Dan seluruh kebaikan telah diajarkan Rosululloh shollallohu ‘alaihi wa sallam, tidak tersisa
sedikit pun. Tidak ada dalam kamus ibadah sesorang melaksanakan sesuatu karena menganggap
ini baik, padahal Rosululloh shollallohu ‘alaihi wa sallam tidak pernah mencontohkan. Sehingga
tatkala ditanya, “Mengapa engkau melakukan ini?” lalu ia menjawab, “Bukankah ini sesuatu
yang baik? Mengapa engkau melarang aku dari melakukan yang baik?” Saudaraku, bukan akal
dan perasaanmu yang menjadi hakim baik buruknya. Apakah engkau merasa lebih taqwa dan
sholih ketimbang Rosululloh shollallohu ‘alaihi wa sallam dan para sahabatnya? Ingatlah sabda
Rosululloh shollallohu ‘alaihi wa sallam, yang artinya:“Barangsiapa yang melakukan satu
amalan (ibadah) yang tiada dasarnya dari kami maka ia tertolak.” (HR: Muslim)

Apakah Ibadah kita telah sesuai dengan tatacara Nabi shollallohu ‘alaihi wa sallam dalam
beberapa hal berikut ini:

Sebabnya. Ibadah kepada Alloh Subhanahu wa Ta’ala dengan sebab yang tidak disyari’atkan,
maka ibadah tersebut adalah bid’ah dan tidak diterima. Contoh: Ada orang melakukan sholat
tahajjud pada malam dua puluh tujuh bulan Rojab, dengan dalih bahwa malam itu adalah malam
Mi’roj Rosululloh shollallohu ‘alaihi wa sallam (dinaikkan ke atas langit). Sholat tahajjud
adalah ibadah tetapi karena dikaitkan dengan sebab yang tidak ditetapkan syari’at maka sholat
karena sebab tersebut hukumnya bid’ah.

Jenisnya. Artinya ibadah harus sesuai dengan syariat dalam jenisnya, contoh seseorang yang
menyembelih kuda untuk kurban adalah tidak sah, karena menyalahi syari’at dalam jenisnya.
Jenis binatang yang boleh dijadikan kurban adalah unta, sapi dan kambing.
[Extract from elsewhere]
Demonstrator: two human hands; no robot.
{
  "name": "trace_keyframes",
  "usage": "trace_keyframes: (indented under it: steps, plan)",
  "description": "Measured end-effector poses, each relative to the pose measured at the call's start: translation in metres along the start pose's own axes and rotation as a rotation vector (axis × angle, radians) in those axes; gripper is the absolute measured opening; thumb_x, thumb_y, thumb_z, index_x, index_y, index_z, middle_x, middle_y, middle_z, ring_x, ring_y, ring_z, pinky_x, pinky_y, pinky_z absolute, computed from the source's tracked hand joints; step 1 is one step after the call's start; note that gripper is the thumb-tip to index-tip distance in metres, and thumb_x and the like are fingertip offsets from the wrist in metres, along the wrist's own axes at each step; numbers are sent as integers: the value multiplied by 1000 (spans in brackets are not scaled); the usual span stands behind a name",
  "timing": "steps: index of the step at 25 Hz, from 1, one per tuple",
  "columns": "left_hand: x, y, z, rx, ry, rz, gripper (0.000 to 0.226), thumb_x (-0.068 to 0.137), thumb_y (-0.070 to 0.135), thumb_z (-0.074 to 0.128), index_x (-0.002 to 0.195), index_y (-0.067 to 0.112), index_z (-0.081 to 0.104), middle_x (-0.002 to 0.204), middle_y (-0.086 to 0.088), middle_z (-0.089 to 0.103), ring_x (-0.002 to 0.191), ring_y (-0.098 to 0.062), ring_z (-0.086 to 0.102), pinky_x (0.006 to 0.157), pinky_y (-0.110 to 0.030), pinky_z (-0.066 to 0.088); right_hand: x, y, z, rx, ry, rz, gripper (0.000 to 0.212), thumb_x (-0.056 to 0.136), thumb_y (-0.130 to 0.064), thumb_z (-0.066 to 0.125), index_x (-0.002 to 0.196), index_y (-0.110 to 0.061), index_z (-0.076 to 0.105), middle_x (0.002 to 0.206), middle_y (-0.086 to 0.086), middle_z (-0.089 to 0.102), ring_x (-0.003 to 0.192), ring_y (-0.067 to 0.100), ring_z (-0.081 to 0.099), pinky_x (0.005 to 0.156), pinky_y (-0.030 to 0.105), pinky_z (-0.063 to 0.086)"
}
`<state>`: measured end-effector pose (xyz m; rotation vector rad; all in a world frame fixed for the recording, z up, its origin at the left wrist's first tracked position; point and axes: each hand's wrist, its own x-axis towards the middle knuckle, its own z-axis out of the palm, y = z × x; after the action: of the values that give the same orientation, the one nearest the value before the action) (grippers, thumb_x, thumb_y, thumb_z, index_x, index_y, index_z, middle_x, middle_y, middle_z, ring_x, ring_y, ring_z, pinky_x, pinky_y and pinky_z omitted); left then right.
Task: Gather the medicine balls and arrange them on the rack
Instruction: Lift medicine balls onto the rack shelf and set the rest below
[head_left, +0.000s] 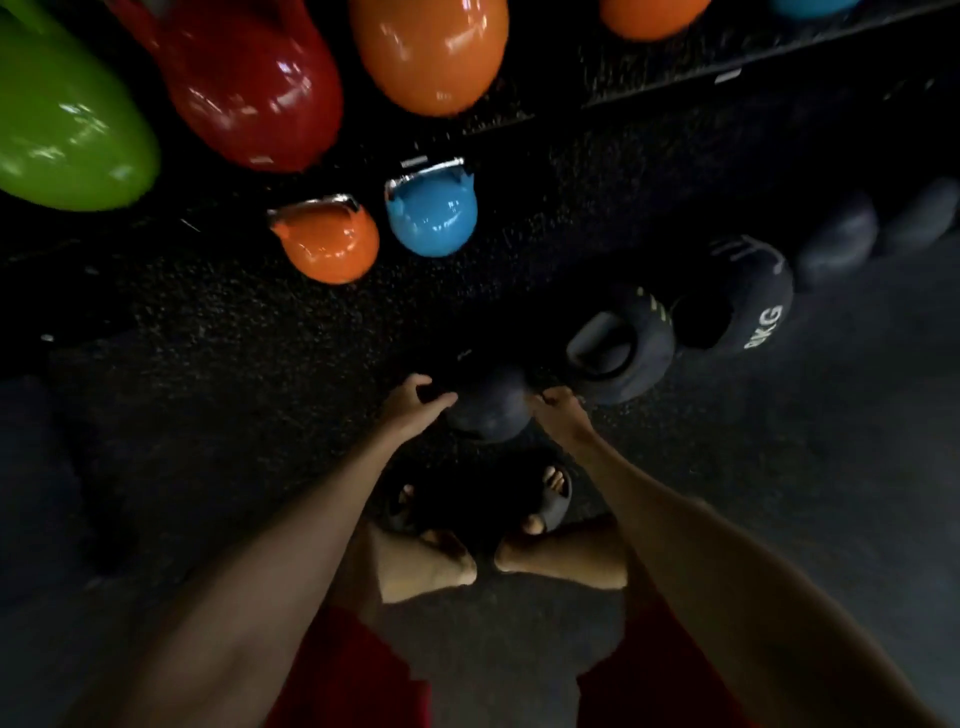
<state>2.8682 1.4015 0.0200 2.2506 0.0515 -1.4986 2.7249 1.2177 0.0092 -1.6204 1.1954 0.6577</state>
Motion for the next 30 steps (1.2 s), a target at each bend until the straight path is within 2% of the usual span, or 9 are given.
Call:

Kadar (bilangannya). Kalau ada seseorang yang sengaja menambah bilangan raka’at sholat
zhuhur menjadi lima roka’at, maka sholatnya bid’ah dan tidak diterima, karena tidak sesuai
dengan ketentuan syariat dalam jumlah bilangan roka’atnya. Dari sini kita tahu kesalahan orang-
orang yang berdzikir dengan menenentukan jumlah bacaan tersebut sampai bilangan tertentu,
baik dalam hitungan ribuan, ratusan ribu atau bahkan jutaan. Mereka tidak mendapatkan apa-apa
kecuali capek dan murka Alloh Subhanahu wa Ta’ala.

Kaifiyah (caranya). Seandainya ada seseorang berwudhu dengan cara membasuh tangan dan
muka saja, maka wudhunya tidak sah, karena tidak sesuai dengan cara yang ditentukan syariat.
Waktunya. Apabila ada orang menyembelih binatang kurban Idul Adha pada hari pertama bulan
Dzulhijjah, maka tidak sah, karena syari’at menentukan penyembelihan pada hari raya dan hari
tasyriq saja.

Tempatnya. Andaikan ada orang beri’tikaf di tempat selain Masjid, maka tidak sah i’tikafnya.
Sebab tempat i’tikaf hanyalah di Masjid.

Marilah kita wujudkan tuntutan dua kalimat syahadat ini, yaitu kita menjadikan ibadah yang kita
lakukan semata-mata hanya untuk Alloh Subhanahu wa Ta’ala dan kita beribadah hanya dengan
syari’at yang dibawa oleh Nabi Muhammad shollallohu ‘alaihi wa sallam dalam setiap tarikan
nafas dan detik-detik kehidupan kita, semoga dengan demikian kita semua menjadi hamba-Nya
yang bersyukur, bertaqwa dan diridhoi-Nya. Wallohu a’lam bish showaab.